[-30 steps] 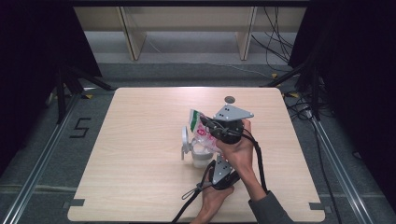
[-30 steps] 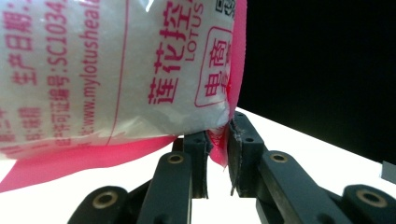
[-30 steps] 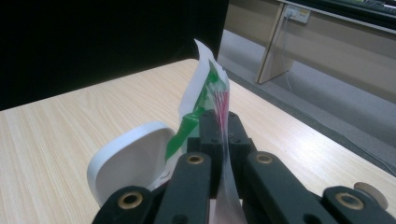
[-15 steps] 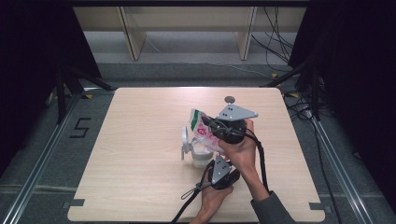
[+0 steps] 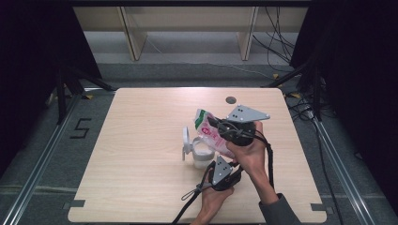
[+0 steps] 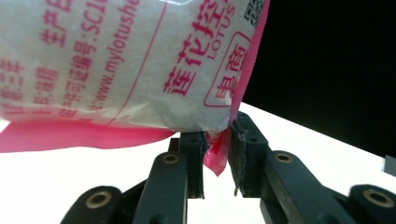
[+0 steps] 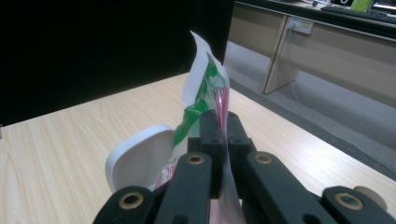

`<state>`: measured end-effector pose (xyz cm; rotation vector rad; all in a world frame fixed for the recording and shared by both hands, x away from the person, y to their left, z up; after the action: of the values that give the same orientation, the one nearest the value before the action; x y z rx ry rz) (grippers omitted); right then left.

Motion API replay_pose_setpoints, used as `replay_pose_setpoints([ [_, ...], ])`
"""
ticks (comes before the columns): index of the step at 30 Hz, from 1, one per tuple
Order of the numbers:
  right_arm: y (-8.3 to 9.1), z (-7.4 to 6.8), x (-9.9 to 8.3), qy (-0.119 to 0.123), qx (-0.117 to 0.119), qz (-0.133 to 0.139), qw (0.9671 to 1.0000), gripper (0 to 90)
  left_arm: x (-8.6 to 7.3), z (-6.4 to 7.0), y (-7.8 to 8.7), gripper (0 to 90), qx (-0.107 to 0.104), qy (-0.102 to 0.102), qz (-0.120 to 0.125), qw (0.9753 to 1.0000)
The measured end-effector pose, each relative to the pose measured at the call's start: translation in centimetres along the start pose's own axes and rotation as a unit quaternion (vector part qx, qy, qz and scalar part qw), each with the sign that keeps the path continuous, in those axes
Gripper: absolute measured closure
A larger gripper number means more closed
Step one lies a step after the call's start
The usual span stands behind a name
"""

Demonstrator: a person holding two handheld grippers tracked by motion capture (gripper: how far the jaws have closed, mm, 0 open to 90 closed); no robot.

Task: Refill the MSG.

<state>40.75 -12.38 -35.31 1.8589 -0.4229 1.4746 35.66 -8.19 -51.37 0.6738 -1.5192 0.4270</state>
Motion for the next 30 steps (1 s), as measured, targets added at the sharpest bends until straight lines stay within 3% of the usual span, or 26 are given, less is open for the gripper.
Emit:
replay_pose_setpoints([
  [1,0.3,0.0,-0.1,-0.014,0.004,-0.007,0.9999,90.0,0.0,0.1,0.0,75.7,0.0,0.0,-0.001,1.0],
  [3,0.5,0.2,-0.1,-0.008,0.011,-0.002,0.9999,90.0,-0.1,0.2,0.0,75.6,-0.005,-0.003,-0.002,1.0],
  [7,1.1,0.4,-0.3,-0.019,0.02,-0.002,0.9996,90.0,-0.2,0.2,0.1,75.1,-0.001,-0.002,-0.005,1.0],
  [10,1.7,0.5,-0.2,-0.019,0.012,0.003,0.9997,90.0,-0.3,0.1,0.2,74.8,0.0,-0.003,-0.007,1.0],
  [17,3.0,0.6,-0.6,-0.027,0.03,0.012,0.9991,90.0,-0.6,0.1,0.5,73.3,-0.009,-0.006,-0.013,0.9999],
  [19,3.4,0.9,-0.8,-0.048,0.038,0.016,0.998,90.0,-0.6,0.1,0.7,72.3,-0.009,-0.007,-0.023,0.9997],
  [20,3.5,1.1,-0.8,-0.043,0.038,0.02,0.9981,90.0,-0.7,0.1,0.8,72.3,-0.011,-0.008,-0.026,0.9996],
  [22,3.9,1.4,-0.9,-0.059,0.036,0.025,0.9973,90.0,-0.8,0.0,0.9,71.9,-0.011,-0.009,-0.023,0.9996],
  [23,3.9,1.6,-0.8,-0.049,0.036,0.028,0.9978,90.0,-0.8,-0.1,1.0,71.3,-0.013,-0.009,-0.024,0.9996],
  [26,4.3,1.9,-0.9,-0.058,0.038,0.034,0.997,90.0,-0.9,-0.3,1.3,70.6,-0.009,-0.011,-0.03,0.9994],
  [28,4.4,2.0,-1.1,-0.073,0.055,0.036,0.9951,90.0,-1.1,-0.5,1.5,69.7,-0.008,-0.011,-0.034,0.9993],
  [30,4.5,2.3,-1.2,-0.072,0.059,0.042,0.9948,90.0,-1.2,-0.5,1.6,68.9,-0.009,-0.011,-0.038,0.9992],
])
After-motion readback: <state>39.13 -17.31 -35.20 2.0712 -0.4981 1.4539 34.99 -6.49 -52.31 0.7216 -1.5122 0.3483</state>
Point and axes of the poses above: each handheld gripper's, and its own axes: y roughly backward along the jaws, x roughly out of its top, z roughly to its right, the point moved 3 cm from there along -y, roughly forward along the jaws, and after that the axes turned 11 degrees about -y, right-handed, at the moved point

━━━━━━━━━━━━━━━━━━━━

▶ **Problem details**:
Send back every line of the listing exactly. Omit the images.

▶ **Exercise output**:
[-30 steps] 
[-30 steps] 
[-30 steps] 
[-15 steps] 
[+0 steps] 
[+0 steps] 
[+0 steps] 

`<state>`: measured end-effector pose (xyz cm; rotation vector rad; all in a world frame fixed for the recording and shared by both hands, x away from the person, y to their left, z up; after the action: of the values that give the same orientation, the one nearest the value before the action; x y z rx ry rz) (grippers omitted); right then left.

Motion API replay_pose_setpoints, used as `replay_pose_setpoints([ [_, ...], ])`
"""
ticks (comes before the columns): index of the step at 30 Hz, from 1, one per tuple
Order of the numbers:
  right_arm: y (-8.3 to 9.1), z (-7.4 to 6.8), x (-9.9 to 8.3), qy (-0.119 to 0.123), qx (-0.117 to 0.119), qz (-0.133 to 0.139), qw (0.9671 to 1.0000), gripper (0 to 90)
  left_arm: x (-8.6 to 7.3), z (-6.4 to 7.0), y (-7.8 to 8.7), gripper (0 to 90), qx (-0.107 to 0.104), qy (-0.102 to 0.102), qz (-0.120 to 0.125), qw (0.9753 to 1.0000)
The measured end-effector pose, each relative to the pose measured at the call's start: translation in centimetres along the start pose's own axes and rotation as a unit quaternion (vector part qx, qy, qz and scalar part qw), each with the sign that keeps the path continuous, in those axes
Gripper: absolute measured closure
A larger gripper number means more closed
Step one lies a step after the call's start
The usual span stands behind a name
"""

Demonstrator: a person holding two handheld grippers tracked by motion capture (gripper: how far the jaws have closed, mm, 0 open to 90 closed); no robot.

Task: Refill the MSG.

<state>40.75 -12.38 -35.31 1.8589 -0.4229 1.4746 35.66 -8.19 -51.37 0.6738 -1.5192 0.4270</state>
Motion for the next 30 steps (1 s), as measured, targets added at the sharpest bends until straight lines stay within 3% of the usual span, or 26 are given, less is open for the gripper.
Emit:
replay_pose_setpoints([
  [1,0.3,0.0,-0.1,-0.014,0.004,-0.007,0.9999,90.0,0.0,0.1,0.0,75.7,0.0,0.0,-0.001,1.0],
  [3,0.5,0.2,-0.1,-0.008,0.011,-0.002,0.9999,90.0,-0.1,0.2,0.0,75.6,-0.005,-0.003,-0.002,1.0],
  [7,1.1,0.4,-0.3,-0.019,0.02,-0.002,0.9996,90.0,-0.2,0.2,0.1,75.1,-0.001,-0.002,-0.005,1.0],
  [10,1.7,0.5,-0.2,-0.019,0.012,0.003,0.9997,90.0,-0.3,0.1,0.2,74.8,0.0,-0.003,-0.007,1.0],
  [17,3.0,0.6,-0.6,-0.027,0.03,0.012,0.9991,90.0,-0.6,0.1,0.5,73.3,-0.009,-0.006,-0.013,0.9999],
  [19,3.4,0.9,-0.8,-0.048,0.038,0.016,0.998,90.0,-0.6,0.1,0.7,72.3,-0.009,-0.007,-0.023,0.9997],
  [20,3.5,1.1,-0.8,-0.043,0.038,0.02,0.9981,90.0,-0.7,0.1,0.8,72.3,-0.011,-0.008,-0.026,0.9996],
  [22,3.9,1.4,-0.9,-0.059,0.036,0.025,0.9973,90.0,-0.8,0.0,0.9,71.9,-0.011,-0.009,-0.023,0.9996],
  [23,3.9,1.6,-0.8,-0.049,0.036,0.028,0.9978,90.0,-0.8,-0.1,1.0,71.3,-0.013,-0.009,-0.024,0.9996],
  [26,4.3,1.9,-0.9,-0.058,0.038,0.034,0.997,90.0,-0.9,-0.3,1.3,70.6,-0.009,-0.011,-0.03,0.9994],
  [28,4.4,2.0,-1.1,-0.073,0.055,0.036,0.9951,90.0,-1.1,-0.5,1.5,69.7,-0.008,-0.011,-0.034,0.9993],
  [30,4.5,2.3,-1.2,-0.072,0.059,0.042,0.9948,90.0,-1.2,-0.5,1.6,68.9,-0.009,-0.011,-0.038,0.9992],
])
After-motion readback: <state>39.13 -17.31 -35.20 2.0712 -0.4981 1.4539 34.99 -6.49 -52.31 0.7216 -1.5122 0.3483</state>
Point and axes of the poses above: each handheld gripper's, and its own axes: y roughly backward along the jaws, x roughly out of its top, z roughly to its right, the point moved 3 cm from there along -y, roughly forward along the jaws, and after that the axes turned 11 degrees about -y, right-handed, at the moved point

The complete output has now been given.